What you will do:
Write out the stretch of lines below that begins at the line with "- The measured" and ends at the line with "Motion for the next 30", including both, exactly as given and nothing more.

──────── Data for this exercise ────────

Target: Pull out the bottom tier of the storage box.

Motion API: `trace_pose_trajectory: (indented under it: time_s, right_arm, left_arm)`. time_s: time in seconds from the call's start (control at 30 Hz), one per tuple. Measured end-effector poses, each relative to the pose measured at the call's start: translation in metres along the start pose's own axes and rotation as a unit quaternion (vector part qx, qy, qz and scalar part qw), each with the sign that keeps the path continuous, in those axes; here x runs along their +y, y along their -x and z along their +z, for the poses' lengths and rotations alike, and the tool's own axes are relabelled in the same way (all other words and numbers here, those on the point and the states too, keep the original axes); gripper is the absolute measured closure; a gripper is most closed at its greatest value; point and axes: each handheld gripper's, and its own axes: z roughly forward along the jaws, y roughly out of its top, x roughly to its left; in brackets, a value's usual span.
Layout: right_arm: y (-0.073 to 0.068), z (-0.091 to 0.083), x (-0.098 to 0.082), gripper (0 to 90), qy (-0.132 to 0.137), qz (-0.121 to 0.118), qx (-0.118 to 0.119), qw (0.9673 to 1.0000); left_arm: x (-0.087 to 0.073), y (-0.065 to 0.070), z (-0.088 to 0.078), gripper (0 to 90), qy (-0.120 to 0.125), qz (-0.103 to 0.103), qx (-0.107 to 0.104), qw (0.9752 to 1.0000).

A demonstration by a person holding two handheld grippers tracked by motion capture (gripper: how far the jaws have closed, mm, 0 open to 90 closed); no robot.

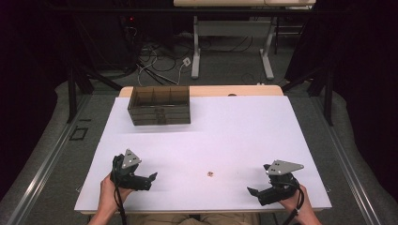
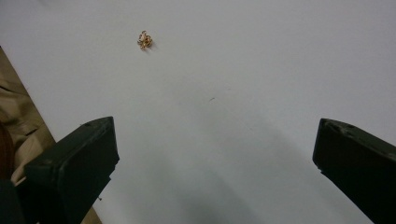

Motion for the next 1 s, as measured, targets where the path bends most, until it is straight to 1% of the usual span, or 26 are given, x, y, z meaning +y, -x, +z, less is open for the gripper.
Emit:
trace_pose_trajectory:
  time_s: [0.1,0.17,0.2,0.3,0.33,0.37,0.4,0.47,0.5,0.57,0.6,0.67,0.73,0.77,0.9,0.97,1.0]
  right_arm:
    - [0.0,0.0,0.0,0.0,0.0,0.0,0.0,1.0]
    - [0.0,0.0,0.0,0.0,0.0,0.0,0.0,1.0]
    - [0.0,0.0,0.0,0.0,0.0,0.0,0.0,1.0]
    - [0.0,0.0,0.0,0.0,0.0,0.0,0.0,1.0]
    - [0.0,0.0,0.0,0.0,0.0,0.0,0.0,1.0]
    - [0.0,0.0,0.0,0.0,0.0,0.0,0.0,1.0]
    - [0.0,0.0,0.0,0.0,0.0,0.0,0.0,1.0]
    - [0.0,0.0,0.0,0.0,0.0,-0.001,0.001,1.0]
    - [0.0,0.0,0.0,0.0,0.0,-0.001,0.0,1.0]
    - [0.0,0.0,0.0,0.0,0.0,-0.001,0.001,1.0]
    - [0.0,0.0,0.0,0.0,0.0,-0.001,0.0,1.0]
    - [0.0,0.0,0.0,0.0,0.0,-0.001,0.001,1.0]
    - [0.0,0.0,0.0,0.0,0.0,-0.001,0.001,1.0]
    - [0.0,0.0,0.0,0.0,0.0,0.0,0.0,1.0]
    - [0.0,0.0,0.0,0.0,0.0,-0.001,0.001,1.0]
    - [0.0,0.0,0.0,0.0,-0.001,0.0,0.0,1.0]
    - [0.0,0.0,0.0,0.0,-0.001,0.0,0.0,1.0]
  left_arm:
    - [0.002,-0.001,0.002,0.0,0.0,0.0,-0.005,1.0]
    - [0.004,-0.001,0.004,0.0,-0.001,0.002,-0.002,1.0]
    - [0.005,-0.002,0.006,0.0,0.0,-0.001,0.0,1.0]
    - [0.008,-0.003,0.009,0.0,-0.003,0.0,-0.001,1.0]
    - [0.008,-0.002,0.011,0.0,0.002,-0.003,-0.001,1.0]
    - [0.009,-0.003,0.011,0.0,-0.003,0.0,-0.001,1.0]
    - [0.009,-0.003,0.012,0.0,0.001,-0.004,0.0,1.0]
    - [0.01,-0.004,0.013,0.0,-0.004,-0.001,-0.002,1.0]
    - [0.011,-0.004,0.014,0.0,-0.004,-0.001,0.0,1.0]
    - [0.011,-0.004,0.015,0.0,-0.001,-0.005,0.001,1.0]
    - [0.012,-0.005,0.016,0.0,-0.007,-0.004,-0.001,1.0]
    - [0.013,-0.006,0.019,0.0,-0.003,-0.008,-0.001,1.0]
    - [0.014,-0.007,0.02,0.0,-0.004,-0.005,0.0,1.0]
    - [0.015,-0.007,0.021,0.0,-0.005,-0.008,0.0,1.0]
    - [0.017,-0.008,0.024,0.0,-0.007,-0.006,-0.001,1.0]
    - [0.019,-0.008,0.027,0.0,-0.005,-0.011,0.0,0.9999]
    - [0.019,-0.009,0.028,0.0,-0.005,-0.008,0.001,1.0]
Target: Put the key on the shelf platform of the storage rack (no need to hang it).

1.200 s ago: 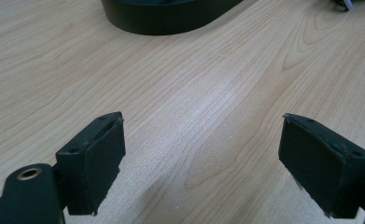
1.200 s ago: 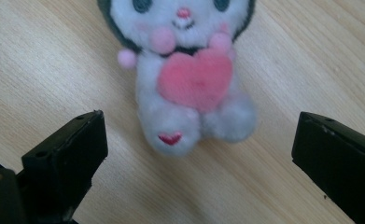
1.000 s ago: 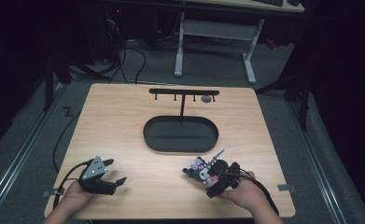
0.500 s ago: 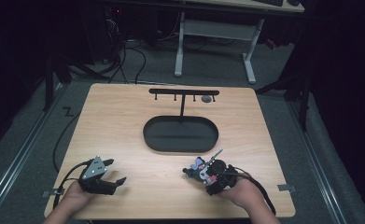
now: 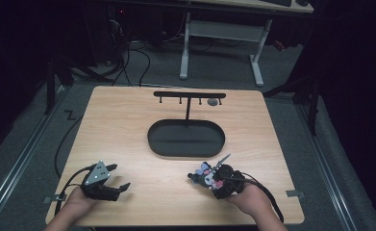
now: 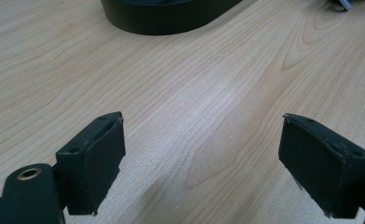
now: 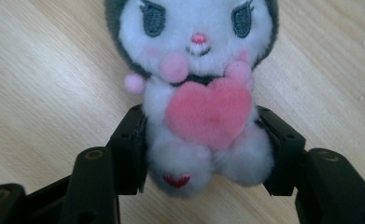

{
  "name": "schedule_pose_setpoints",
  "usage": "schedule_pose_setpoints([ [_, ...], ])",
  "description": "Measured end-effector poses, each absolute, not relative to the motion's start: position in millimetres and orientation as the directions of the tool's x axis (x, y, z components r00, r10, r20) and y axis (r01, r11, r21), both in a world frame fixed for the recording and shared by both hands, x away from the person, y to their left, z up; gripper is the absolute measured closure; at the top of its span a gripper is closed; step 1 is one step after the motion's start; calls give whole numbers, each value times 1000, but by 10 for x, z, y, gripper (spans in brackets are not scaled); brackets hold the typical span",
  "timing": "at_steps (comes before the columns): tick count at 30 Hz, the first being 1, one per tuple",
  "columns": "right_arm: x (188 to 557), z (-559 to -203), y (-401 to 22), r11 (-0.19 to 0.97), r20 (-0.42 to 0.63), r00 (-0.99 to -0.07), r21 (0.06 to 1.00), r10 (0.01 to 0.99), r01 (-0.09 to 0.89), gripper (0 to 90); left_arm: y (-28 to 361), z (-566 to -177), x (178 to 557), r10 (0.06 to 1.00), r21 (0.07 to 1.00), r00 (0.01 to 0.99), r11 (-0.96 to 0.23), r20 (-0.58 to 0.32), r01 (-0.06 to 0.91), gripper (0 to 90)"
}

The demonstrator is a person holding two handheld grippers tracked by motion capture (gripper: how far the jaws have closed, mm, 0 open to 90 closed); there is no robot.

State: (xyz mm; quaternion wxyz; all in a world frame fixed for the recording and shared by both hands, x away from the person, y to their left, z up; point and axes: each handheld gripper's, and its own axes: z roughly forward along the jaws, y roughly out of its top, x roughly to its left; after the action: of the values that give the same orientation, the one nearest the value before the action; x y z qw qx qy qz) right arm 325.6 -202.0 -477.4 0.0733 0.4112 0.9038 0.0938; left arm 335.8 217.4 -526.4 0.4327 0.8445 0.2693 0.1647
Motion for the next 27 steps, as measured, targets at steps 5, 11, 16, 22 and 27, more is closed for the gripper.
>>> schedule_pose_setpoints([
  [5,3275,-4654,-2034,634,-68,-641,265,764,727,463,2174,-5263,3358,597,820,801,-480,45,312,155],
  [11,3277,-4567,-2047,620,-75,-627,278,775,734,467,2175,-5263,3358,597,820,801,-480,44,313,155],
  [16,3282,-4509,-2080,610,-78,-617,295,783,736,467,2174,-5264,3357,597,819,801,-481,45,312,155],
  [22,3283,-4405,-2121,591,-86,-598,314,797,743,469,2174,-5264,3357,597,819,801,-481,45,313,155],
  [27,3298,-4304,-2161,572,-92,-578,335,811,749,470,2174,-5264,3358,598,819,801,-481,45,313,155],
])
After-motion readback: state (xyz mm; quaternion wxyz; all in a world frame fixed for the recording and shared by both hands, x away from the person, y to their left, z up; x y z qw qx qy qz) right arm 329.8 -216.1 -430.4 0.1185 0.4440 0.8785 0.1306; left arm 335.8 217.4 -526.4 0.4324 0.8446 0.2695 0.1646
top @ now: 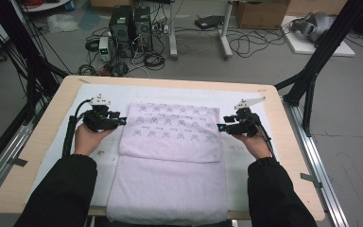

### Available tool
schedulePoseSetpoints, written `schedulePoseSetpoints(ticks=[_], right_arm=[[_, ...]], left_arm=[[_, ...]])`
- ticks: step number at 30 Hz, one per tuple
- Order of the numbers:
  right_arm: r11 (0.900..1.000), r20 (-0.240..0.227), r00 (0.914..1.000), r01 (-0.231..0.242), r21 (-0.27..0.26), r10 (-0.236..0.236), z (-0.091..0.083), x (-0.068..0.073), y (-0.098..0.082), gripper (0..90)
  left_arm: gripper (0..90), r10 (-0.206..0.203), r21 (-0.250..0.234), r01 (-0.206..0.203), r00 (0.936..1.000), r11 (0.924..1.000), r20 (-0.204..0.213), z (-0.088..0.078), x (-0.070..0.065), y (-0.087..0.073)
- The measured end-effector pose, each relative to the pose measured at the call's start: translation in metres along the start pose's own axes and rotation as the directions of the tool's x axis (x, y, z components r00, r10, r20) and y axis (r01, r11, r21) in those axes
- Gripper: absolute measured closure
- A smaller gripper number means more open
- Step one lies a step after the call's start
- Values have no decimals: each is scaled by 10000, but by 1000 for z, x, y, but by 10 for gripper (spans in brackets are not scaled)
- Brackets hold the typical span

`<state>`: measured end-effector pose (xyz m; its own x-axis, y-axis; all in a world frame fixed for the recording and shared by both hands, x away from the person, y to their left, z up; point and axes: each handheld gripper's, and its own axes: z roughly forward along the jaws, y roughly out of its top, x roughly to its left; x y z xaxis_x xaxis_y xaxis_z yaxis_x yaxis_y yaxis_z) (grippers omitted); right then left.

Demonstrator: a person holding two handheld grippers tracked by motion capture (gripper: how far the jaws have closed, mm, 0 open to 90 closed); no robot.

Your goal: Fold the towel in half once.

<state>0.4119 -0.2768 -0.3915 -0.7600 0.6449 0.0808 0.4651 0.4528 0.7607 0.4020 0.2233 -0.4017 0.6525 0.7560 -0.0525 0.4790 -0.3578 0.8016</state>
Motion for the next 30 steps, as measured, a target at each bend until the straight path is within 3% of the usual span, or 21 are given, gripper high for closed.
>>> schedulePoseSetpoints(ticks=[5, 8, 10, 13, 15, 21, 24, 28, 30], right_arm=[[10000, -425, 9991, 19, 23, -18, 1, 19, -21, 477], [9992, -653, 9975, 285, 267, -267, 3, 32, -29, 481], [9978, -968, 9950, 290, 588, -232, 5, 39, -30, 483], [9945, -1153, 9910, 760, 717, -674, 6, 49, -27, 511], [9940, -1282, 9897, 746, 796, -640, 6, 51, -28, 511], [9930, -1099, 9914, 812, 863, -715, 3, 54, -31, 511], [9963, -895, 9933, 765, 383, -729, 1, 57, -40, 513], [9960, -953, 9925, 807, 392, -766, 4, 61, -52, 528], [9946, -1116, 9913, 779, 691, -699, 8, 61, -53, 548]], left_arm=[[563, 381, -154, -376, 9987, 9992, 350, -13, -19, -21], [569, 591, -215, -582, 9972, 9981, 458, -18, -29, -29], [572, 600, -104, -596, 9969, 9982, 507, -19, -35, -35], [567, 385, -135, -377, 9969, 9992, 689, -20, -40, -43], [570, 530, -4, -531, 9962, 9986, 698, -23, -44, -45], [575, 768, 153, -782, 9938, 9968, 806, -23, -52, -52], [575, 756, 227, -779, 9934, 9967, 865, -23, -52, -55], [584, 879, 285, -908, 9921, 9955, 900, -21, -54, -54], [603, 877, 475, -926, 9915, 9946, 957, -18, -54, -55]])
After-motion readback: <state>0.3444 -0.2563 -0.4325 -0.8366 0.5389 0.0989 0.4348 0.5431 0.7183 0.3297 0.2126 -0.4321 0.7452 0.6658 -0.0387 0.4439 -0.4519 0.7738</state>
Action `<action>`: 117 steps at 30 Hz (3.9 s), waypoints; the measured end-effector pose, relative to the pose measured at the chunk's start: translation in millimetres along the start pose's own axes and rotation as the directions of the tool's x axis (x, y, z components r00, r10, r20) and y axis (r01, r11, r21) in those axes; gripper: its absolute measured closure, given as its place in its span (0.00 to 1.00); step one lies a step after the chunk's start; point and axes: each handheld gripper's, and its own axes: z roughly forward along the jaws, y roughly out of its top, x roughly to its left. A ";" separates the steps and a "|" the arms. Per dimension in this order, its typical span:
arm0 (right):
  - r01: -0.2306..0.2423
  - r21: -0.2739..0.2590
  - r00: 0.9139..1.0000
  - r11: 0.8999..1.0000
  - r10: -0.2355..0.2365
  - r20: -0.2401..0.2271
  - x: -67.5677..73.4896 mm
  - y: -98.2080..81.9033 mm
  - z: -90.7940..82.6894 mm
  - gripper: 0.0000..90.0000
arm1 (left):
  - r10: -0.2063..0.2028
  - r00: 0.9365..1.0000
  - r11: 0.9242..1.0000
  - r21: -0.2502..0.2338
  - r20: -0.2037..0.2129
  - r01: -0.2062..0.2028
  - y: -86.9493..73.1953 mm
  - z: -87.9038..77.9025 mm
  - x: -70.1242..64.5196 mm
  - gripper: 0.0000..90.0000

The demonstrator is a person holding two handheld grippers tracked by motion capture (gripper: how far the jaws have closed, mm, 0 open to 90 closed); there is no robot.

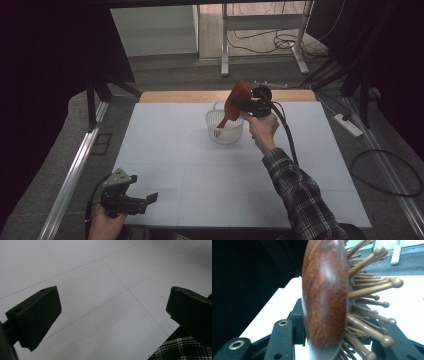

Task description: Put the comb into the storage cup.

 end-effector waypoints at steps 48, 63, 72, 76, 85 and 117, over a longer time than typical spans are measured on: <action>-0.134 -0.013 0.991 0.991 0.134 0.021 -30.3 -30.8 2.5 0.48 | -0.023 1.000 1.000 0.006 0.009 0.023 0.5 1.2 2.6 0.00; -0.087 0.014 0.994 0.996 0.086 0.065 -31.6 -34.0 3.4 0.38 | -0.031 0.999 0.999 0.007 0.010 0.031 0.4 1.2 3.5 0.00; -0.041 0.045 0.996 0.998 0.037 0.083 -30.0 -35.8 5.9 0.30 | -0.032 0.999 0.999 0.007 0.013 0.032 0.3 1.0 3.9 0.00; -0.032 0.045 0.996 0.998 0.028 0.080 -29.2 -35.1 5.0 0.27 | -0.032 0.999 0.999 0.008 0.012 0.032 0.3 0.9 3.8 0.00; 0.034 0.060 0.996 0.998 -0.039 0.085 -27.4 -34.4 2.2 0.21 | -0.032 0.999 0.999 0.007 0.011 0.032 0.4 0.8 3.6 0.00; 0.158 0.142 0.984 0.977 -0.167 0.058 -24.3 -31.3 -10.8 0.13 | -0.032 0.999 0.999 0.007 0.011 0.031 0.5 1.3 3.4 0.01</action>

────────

Answer below:
- The measured end-effector pose, each relative to the pose measured at the call's start: translation in metres along the start pose's own axes and rotation as the directions of the tool's x axis (x, y, z components r00, r10, r20) and y axis (r01, r11, r21) in those axes
- Gripper: absolute measured closure
- A smaller gripper number means more open
- Step one lies a step after the call's start
- Values have no decimals: each is scaled by 10000, but by 1000 for z, x, y, but by 10 for gripper (spans in brackets are not scaled)
- Brackets hold the typical span

`<state>`: measured end-effector pose (xyz m; its own x-axis, y-axis; all in a world frame fixed for the recording and shared by both hands, x away from the person, y to their left, z up; point and axes: each handheld gripper's, and its own axes: z roughly forward along the jaws, y roughly out of its top, x roughly to its left; x y z xaxis_x xaxis_y xaxis_z yaxis_x yaxis_y yaxis_z) (grippers omitted); right then left.

Demonstrator: a person holding two handheld grippers tracked by motion capture (gripper: how far the jaws have closed, mm, 0 open to 90 closed); no robot.

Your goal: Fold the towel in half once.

<state>0.4119 -0.2768 -0.3915 -0.7600 0.6449 0.0808 0.4651 0.4528 0.7607 0.4020 0.2233 -0.4017 0.6525 0.7560 -0.0525 0.4790 -0.3578 0.8016</state>
Motion for the next 30 steps, as measured, a target at each bend until the straight path is within 3% of the usual span, or 21 are given, gripper high for closed.

Nothing else remains in this exercise.